**What you will do:** Search the data below for the string "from" and copy all lines where it shows up.

**Given information:**
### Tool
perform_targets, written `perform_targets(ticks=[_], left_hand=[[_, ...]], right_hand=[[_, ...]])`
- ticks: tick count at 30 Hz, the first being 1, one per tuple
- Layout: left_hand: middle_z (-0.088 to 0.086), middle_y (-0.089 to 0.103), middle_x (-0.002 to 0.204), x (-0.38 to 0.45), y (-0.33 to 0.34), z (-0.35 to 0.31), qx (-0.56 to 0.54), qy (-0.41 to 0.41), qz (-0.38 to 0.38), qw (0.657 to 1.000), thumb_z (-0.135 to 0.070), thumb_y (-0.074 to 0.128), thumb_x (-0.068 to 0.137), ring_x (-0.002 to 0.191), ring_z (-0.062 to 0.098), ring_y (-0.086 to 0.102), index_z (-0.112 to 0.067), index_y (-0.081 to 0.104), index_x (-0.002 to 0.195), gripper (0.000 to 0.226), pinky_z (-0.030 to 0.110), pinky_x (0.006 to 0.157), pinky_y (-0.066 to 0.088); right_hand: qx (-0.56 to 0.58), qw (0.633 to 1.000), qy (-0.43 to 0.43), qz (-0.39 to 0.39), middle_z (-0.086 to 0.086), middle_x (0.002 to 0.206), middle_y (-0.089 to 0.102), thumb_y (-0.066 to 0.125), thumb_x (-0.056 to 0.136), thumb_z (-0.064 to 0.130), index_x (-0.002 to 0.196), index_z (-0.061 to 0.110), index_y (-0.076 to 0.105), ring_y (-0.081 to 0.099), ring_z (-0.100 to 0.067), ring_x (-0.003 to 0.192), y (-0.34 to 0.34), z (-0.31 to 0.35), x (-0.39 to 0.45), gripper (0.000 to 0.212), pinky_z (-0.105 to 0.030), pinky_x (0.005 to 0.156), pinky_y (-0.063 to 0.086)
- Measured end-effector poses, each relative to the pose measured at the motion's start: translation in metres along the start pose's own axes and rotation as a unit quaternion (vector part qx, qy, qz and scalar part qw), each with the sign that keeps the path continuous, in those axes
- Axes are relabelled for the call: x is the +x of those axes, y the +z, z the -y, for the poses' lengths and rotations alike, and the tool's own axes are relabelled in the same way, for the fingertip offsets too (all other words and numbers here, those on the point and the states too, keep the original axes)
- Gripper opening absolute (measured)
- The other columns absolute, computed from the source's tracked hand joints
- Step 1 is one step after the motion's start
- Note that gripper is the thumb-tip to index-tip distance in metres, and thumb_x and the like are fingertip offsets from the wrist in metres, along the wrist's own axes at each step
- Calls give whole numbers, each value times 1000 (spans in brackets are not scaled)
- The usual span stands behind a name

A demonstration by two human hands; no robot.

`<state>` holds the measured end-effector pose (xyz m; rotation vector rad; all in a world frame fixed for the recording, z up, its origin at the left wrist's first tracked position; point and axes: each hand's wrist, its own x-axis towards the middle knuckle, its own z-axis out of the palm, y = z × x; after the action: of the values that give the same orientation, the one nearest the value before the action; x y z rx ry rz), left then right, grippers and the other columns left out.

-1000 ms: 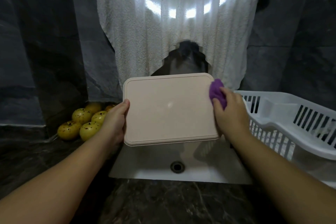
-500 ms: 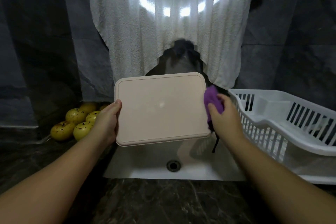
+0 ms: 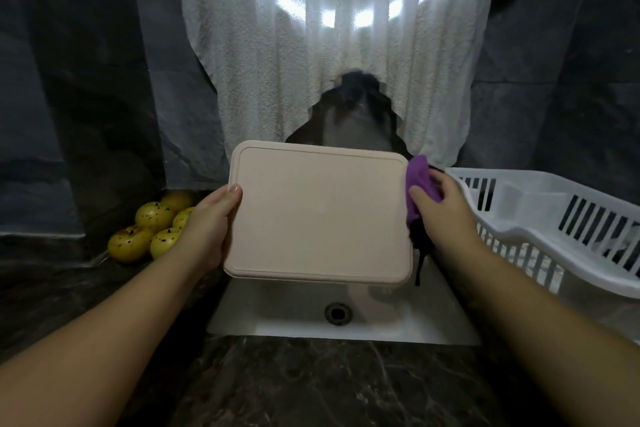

**Solution to this exercise:**
- The other columns absolute, computed from the source's tracked hand joints
- Note that gripper is the thumb-tip to index-tip distance in metres, and thumb_x and the like are fingertip offsets from the wrist in metres, along the wrist's own axes at each step

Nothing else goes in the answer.